Post by Jerome Leclanche

Post by Jerome Leclanche
Why can't the current <name>.trashinfo files be reused, with new keys

added?
So that we open and parse only one file, instead of 10000.
--
Working on KDE, in particular KDE Frameworks 5

David Faure

2013-04-15 21:56:21 UTC

Post by Jerome Leclanche
Ah sorry, I thought you wanted to store it in multiple separate files :)
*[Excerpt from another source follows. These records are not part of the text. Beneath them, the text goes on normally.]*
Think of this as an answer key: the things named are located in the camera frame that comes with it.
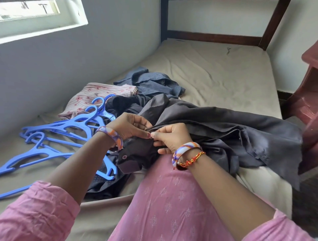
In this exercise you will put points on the blue striped shirt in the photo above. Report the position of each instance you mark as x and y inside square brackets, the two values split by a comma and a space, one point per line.
[149, 82]

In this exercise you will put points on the striped orange purple bangle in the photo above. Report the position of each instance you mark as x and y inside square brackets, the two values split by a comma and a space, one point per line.
[112, 135]

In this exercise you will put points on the striped white purple bangle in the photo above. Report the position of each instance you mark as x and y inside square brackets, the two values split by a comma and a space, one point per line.
[185, 149]

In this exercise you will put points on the pile of blue hangers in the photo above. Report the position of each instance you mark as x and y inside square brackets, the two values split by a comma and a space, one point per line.
[49, 131]

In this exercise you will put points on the person's left forearm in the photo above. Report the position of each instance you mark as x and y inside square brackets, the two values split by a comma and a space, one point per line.
[79, 169]

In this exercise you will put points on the person's right hand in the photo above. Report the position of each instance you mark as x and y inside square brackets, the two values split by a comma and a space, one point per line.
[171, 139]

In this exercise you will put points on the pink floral striped garment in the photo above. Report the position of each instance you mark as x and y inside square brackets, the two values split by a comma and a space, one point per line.
[94, 94]

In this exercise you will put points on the grey button shirt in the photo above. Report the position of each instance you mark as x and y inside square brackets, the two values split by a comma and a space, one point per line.
[238, 134]

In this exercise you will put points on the dark wooden bed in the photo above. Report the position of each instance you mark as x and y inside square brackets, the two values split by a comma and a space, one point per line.
[213, 37]

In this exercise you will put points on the person's left hand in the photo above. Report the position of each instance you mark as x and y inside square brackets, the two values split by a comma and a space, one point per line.
[128, 129]

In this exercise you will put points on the maroon plastic chair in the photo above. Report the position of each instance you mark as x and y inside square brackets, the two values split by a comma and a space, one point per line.
[305, 109]

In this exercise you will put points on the white framed window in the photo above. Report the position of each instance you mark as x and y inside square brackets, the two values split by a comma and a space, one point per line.
[44, 25]

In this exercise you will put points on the bed with beige sheet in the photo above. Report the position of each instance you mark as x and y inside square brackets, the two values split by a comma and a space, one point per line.
[218, 74]

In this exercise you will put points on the person's right forearm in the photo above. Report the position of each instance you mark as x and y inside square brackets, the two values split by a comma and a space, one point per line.
[228, 198]

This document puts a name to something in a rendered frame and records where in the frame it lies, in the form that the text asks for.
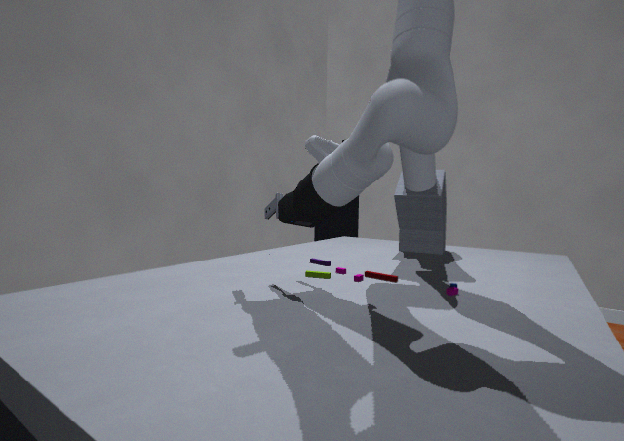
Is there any purple rod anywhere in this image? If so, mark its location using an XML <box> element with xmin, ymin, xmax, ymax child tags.
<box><xmin>310</xmin><ymin>259</ymin><xmax>331</xmax><ymax>266</ymax></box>

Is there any lime green rod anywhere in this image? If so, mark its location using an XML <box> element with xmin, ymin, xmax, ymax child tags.
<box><xmin>305</xmin><ymin>271</ymin><xmax>331</xmax><ymax>279</ymax></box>

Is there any red rod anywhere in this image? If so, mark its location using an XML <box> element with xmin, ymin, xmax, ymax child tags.
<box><xmin>365</xmin><ymin>271</ymin><xmax>398</xmax><ymax>282</ymax></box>

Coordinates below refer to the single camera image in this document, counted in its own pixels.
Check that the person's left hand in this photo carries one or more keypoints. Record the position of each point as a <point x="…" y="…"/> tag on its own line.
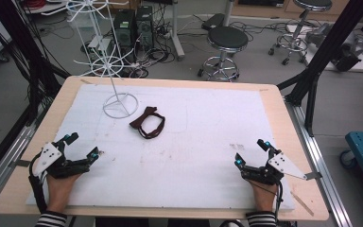
<point x="60" y="190"/>

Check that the person's right hand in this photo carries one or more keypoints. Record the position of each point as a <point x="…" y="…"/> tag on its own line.
<point x="264" y="195"/>

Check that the flat black box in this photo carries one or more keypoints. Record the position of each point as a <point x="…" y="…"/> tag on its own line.
<point x="212" y="21"/>

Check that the grey tape strip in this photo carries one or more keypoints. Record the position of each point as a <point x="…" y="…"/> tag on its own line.
<point x="313" y="176"/>
<point x="20" y="163"/>

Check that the black computer tower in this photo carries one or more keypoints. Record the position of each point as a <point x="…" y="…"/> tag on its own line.
<point x="145" y="26"/>
<point x="124" y="30"/>

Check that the thin wooden stick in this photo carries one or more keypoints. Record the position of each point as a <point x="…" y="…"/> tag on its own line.
<point x="302" y="203"/>

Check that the dark brown bow tie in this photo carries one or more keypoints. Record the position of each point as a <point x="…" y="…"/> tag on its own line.
<point x="148" y="123"/>

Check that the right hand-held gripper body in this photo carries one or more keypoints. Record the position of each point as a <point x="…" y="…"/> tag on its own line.
<point x="272" y="168"/>

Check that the tall chrome wheeled stool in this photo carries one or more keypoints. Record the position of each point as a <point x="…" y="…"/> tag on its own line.
<point x="299" y="34"/>

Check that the black round stool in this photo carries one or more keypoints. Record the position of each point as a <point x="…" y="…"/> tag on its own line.
<point x="227" y="47"/>

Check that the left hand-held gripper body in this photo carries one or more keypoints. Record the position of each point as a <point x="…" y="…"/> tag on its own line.
<point x="54" y="163"/>

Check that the white foam mat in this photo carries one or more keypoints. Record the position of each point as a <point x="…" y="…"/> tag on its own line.
<point x="186" y="142"/>

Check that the black metal frame post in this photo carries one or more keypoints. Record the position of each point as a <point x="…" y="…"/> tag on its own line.
<point x="324" y="53"/>
<point x="25" y="53"/>

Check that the grey machine on white board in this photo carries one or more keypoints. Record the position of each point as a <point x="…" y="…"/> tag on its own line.
<point x="340" y="47"/>

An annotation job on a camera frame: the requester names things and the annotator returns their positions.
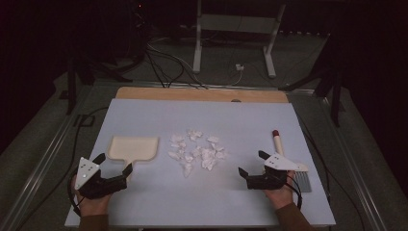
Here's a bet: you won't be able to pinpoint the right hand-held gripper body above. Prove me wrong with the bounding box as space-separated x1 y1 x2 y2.
246 152 302 191

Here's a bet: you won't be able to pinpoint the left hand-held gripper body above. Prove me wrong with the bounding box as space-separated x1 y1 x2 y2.
74 156 128 200

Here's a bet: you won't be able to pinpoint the cream brush with red-tipped handle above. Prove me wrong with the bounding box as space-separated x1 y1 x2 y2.
271 129 313 193

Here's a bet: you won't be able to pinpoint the cream dustpan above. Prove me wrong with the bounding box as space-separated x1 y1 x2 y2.
107 135 161 177

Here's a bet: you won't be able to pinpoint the pile of white paper scraps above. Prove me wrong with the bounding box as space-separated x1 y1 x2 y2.
167 128 228 178

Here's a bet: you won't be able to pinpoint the person's right hand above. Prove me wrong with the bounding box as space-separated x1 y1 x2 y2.
263 170 295 210

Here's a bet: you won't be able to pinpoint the person's left hand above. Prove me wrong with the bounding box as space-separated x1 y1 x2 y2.
72 175 112 218

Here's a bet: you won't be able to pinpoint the white work board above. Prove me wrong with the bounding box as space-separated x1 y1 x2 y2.
64 98 337 229

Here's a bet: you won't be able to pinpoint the black tripod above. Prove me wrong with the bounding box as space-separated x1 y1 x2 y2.
65 54 134 116
278 35 345 128

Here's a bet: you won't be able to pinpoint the wooden table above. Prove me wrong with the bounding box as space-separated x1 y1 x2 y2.
115 86 289 104

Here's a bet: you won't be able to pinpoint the white metal stand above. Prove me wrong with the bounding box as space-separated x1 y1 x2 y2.
191 0 287 80

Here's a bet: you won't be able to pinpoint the long black cable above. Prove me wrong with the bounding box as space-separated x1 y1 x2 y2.
15 106 110 231
296 112 367 231

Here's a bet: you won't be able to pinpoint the right hand-held gripper cable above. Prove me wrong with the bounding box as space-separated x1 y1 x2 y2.
287 174 303 211

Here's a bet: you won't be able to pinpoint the hand-held gripper cable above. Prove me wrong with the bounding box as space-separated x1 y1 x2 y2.
287 174 303 211
66 176 82 217

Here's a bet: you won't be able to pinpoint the left hand-held gripper cable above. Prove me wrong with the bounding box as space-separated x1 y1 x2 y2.
66 176 82 217

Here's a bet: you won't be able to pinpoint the metal floor rail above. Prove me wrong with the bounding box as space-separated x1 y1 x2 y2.
0 85 94 231
320 95 391 231

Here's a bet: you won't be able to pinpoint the white cable with plug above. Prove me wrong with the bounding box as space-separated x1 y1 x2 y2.
224 63 246 88

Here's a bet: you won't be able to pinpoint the black floor cables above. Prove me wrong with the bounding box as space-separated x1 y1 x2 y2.
145 47 210 90

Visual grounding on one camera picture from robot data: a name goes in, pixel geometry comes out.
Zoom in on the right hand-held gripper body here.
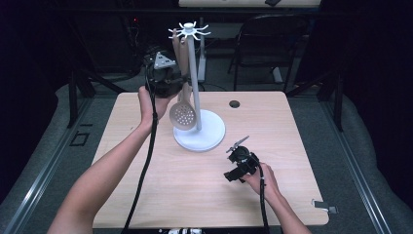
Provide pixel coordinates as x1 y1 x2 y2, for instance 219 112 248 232
226 136 261 178

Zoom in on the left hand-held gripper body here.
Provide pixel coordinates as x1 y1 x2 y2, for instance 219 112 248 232
142 48 183 98

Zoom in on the person's right hand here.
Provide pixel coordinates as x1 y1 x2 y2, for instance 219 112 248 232
242 162 281 201

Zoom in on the person's left hand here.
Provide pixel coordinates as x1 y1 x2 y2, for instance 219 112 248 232
137 85 178 132

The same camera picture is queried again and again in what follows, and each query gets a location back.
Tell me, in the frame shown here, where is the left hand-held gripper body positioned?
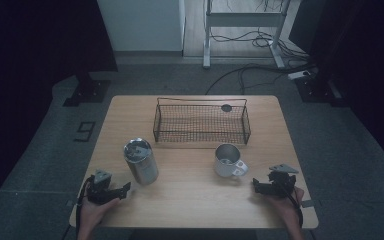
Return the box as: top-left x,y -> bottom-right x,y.
85,168 -> 115,205

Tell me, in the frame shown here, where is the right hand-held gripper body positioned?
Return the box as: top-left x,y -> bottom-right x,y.
265,163 -> 300,199

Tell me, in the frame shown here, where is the steel tumbler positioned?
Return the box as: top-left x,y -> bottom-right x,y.
123,137 -> 160,186

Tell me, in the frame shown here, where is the white mug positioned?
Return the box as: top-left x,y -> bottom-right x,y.
213,142 -> 250,179

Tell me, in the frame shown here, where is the dark wire mesh basket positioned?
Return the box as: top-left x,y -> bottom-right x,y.
152,96 -> 252,146

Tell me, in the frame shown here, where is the person's left hand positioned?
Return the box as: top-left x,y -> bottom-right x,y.
77,197 -> 121,232

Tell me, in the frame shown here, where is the person's right hand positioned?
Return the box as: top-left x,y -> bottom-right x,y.
267,186 -> 305,225

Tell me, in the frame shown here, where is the black stand base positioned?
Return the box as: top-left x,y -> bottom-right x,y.
62,71 -> 112,108
294,68 -> 349,108

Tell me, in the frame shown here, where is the white power strip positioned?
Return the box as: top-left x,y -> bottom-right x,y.
287,69 -> 312,81

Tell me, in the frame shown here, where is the dark curtain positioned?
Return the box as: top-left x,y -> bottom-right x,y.
0,0 -> 119,221
288,0 -> 384,174

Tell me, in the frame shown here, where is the white cabinet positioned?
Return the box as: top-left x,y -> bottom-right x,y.
96,0 -> 186,53

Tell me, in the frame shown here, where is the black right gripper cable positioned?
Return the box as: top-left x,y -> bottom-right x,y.
279,179 -> 305,229

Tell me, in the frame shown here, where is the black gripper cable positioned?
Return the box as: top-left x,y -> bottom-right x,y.
75,175 -> 95,238
279,179 -> 305,229

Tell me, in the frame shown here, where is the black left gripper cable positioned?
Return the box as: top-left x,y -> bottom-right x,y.
75,175 -> 95,238

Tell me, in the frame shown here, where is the long black floor cable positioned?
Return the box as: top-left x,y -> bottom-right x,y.
204,62 -> 316,96

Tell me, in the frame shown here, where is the tangle of thin floor cables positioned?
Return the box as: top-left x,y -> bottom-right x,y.
209,27 -> 314,62

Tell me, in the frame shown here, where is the white desk frame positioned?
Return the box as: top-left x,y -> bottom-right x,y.
202,0 -> 293,70

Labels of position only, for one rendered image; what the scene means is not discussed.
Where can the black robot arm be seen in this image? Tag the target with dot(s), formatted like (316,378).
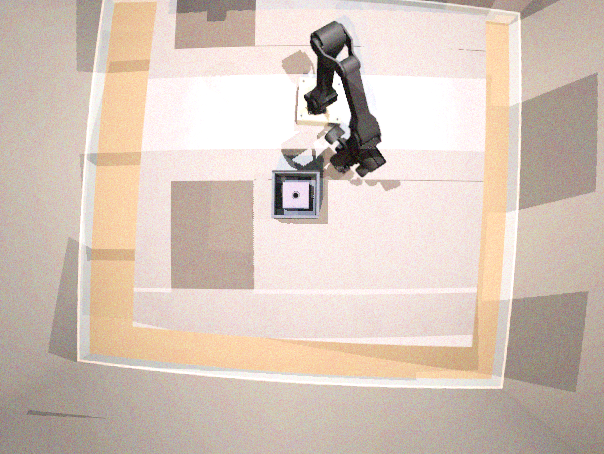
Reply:
(365,132)

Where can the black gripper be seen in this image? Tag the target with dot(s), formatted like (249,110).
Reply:
(335,135)

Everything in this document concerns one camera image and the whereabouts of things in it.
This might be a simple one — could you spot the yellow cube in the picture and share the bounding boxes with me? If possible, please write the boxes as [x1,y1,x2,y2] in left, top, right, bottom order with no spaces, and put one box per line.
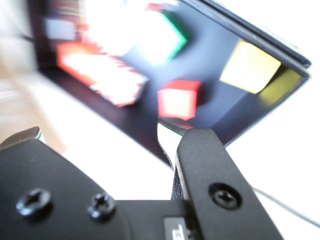
[219,40,282,95]

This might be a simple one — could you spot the black cardboard box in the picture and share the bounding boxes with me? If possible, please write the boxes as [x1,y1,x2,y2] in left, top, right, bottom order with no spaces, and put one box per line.
[26,0,312,171]

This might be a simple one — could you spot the red cube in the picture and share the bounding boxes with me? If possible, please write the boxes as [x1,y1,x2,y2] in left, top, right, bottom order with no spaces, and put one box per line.
[157,79,203,122]

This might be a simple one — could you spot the thick black long cable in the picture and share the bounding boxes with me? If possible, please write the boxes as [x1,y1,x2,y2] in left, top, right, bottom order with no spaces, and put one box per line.
[251,187,320,229]

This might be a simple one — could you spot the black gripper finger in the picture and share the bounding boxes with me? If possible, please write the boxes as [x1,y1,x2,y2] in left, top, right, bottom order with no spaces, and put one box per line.
[0,126,132,240]

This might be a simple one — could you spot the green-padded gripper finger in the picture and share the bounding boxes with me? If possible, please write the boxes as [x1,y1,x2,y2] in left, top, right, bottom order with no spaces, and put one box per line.
[156,116,285,240]

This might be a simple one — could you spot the red and white carton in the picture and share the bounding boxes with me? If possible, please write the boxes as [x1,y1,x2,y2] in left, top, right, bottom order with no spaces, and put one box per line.
[56,41,150,109]

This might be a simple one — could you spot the green cube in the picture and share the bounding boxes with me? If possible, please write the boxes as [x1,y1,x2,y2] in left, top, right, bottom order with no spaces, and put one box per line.
[121,9,189,67]

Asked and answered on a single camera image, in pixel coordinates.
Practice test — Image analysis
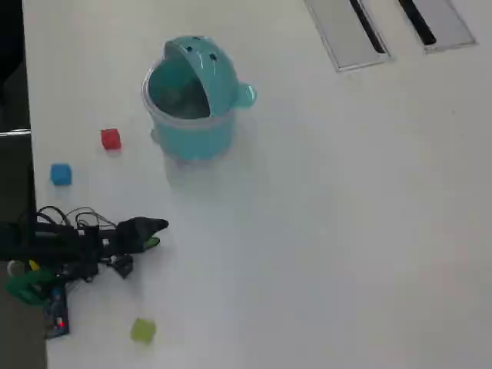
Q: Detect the teal whale-shaped bin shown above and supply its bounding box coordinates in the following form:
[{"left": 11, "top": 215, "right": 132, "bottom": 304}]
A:
[{"left": 141, "top": 35, "right": 258, "bottom": 162}]

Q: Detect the green lego block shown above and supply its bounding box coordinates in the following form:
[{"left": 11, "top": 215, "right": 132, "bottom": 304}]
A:
[{"left": 130, "top": 317, "right": 157, "bottom": 344}]

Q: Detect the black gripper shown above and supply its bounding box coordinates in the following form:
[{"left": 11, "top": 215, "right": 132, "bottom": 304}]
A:
[{"left": 100, "top": 217, "right": 169, "bottom": 278}]

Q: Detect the blue controller circuit board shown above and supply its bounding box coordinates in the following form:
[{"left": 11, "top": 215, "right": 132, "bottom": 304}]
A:
[{"left": 42, "top": 284, "right": 71, "bottom": 339}]

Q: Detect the red lego block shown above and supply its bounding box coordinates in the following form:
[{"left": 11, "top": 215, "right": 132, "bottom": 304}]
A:
[{"left": 100, "top": 128, "right": 122, "bottom": 151}]

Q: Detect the silver table cable hatch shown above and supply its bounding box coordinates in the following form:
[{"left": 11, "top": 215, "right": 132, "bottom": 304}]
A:
[
  {"left": 397, "top": 0, "right": 480, "bottom": 55},
  {"left": 303, "top": 0, "right": 395, "bottom": 73}
]

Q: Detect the green table clamp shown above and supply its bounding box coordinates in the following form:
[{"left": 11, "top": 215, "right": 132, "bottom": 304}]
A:
[{"left": 4, "top": 268, "right": 58, "bottom": 307}]

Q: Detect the black cable bundle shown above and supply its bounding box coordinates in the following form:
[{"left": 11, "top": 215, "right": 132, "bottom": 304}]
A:
[{"left": 36, "top": 205, "right": 117, "bottom": 232}]

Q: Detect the blue lego block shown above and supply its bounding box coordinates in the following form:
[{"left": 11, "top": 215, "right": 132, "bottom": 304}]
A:
[{"left": 49, "top": 163, "right": 73, "bottom": 187}]

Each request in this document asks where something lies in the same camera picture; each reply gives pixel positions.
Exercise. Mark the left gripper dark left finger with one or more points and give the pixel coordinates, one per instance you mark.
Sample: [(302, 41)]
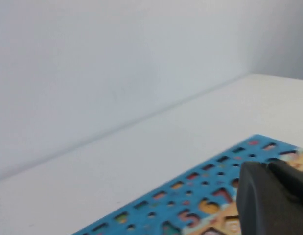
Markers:
[(263, 208)]

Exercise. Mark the ocean themed wooden puzzle board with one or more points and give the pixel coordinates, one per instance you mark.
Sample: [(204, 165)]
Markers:
[(163, 213)]

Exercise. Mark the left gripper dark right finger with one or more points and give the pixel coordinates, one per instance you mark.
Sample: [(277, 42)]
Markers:
[(293, 181)]

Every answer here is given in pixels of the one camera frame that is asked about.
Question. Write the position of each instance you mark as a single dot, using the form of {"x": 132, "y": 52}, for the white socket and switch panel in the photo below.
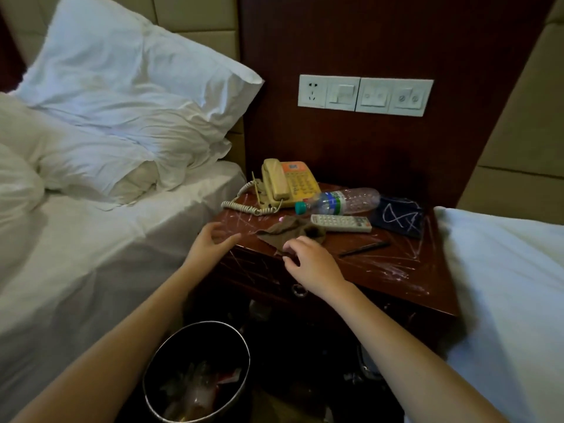
{"x": 313, "y": 92}

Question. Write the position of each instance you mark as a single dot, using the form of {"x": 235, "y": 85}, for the crumpled white duvet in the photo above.
{"x": 17, "y": 180}

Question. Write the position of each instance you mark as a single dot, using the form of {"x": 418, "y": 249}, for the dark blue scribbled pouch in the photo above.
{"x": 396, "y": 218}

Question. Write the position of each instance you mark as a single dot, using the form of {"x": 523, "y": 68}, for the person's left forearm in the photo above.
{"x": 110, "y": 356}

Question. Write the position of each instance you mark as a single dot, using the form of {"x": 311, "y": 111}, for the black metal-rimmed trash bin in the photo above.
{"x": 176, "y": 343}

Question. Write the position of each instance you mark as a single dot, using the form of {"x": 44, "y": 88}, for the white bed cover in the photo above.
{"x": 506, "y": 303}

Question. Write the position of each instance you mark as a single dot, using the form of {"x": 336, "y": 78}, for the red white wrapper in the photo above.
{"x": 229, "y": 376}

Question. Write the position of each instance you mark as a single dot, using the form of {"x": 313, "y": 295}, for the white remote control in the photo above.
{"x": 339, "y": 223}

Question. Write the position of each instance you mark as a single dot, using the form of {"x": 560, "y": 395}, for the beige padded headboard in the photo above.
{"x": 528, "y": 127}

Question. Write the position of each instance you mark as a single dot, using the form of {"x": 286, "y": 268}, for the clear plastic water bottle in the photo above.
{"x": 352, "y": 200}

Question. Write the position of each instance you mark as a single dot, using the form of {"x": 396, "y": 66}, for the brown cleaning cloth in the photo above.
{"x": 291, "y": 231}

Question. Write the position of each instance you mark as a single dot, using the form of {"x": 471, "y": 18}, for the person's right hand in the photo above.
{"x": 321, "y": 268}

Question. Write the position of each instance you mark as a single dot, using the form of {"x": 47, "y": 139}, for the white bed sheet mattress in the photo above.
{"x": 88, "y": 268}

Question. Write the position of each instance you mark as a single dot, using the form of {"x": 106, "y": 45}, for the white pillow left bed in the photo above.
{"x": 198, "y": 13}

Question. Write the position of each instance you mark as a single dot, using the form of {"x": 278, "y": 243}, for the dark wooden nightstand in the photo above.
{"x": 365, "y": 268}

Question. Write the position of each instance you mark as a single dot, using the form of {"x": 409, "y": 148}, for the person's left hand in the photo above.
{"x": 207, "y": 251}

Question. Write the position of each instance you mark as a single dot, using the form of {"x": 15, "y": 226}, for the person's right forearm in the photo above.
{"x": 396, "y": 361}

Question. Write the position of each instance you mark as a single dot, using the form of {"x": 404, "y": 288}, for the black pen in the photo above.
{"x": 365, "y": 248}

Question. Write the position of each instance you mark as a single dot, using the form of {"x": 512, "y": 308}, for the crumpled white pillow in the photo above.
{"x": 88, "y": 158}

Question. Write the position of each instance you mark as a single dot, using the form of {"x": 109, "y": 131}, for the white four-button switch panel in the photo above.
{"x": 396, "y": 96}

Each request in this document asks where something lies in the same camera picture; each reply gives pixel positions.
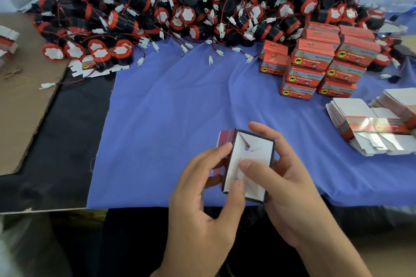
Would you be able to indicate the blue cloth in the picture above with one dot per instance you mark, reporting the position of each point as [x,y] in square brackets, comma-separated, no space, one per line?
[143,105]

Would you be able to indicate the person's right hand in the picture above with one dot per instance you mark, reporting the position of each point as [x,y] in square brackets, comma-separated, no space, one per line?
[296,202]

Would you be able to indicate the rubber band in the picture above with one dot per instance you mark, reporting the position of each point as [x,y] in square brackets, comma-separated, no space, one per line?
[12,72]

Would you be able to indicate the orange white paper box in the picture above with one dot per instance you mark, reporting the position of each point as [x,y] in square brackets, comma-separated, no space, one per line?
[276,48]
[357,32]
[357,51]
[313,54]
[346,71]
[324,32]
[273,66]
[250,163]
[305,76]
[337,88]
[298,90]

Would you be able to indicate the person's left hand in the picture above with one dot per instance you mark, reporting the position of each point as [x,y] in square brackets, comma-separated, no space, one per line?
[198,221]

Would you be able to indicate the stack of paper boxes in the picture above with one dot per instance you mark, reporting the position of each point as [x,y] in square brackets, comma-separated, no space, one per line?
[8,40]
[367,121]

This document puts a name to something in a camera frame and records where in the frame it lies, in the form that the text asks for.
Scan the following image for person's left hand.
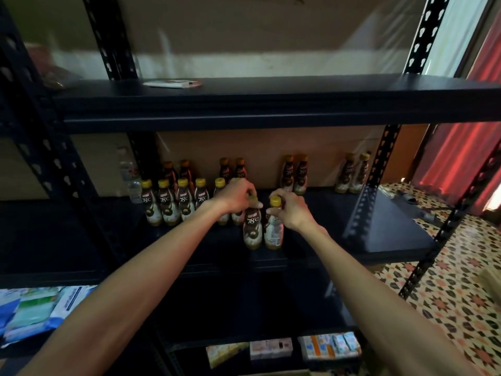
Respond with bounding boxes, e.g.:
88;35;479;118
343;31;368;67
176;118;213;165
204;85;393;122
209;178;261;219

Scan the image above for person's right hand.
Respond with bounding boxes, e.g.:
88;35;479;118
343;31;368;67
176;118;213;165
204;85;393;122
269;189;319;235

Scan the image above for black metal shelf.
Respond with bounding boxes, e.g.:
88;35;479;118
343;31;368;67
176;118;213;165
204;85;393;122
55;0;501;376
0;0;153;376

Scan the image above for person's left forearm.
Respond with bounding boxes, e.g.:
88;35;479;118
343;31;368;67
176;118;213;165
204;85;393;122
17;206;232;376

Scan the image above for person's right forearm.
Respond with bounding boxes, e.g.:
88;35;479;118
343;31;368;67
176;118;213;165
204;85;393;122
301;225;486;376

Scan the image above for clear water bottle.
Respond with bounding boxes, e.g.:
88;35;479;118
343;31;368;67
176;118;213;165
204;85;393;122
116;147;144;205

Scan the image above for dark floor mat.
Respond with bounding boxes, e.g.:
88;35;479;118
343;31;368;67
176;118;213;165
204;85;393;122
390;192;449;229

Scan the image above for flat white orange packet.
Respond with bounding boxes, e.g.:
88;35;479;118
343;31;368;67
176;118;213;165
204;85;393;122
142;78;203;90

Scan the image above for row of orange blue packets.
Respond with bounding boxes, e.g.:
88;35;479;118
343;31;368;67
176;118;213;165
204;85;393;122
296;332;363;362

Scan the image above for stack of pink white boxes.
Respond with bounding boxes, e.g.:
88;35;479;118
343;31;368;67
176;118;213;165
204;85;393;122
249;337;295;362

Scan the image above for tissue packs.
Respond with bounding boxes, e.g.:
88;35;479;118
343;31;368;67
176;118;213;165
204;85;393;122
205;341;251;370

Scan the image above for red curtain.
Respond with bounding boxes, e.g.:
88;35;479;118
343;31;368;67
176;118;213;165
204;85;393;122
410;43;501;213

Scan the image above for row of wet wipe packs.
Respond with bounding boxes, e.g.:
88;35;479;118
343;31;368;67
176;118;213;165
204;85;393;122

No, TRASH_DIR/directorysizes will contain the multiple lines I showed in my
email.

Post by Jerome Leclanche
The simple file format is nice however I have a small concern about
extensibility; any new value added is going to break backwards
compatibility, unless we specify that additional values may be eventually
added.

There isn't much to add in order to solve the question 'how big is this
directory'. No extensibility is needed here.

Post by Jerome Leclanche
Performance-wise, does it really matter that much? There should/will be an
ini parser because of the trashinfo files anyway.

Yes, parsing 1000 files is really a lot slower than parsing one file.
Due to I/O, and due to cache locality.
The whole point of a cache is to be fast, otherwise we wouldn't be doing this
in the first place.

--
David Faure, ***@kde.org, http://www.davidfaure.fr
Working on KDE, in particular KDE Frameworks 5

Jerome Leclanche

2013-04-15 22:24:45 UTC

Post by David Faure

Post by Jerome Leclanche
Ah sorry, I thought you wanted to store it in multiple separate files :)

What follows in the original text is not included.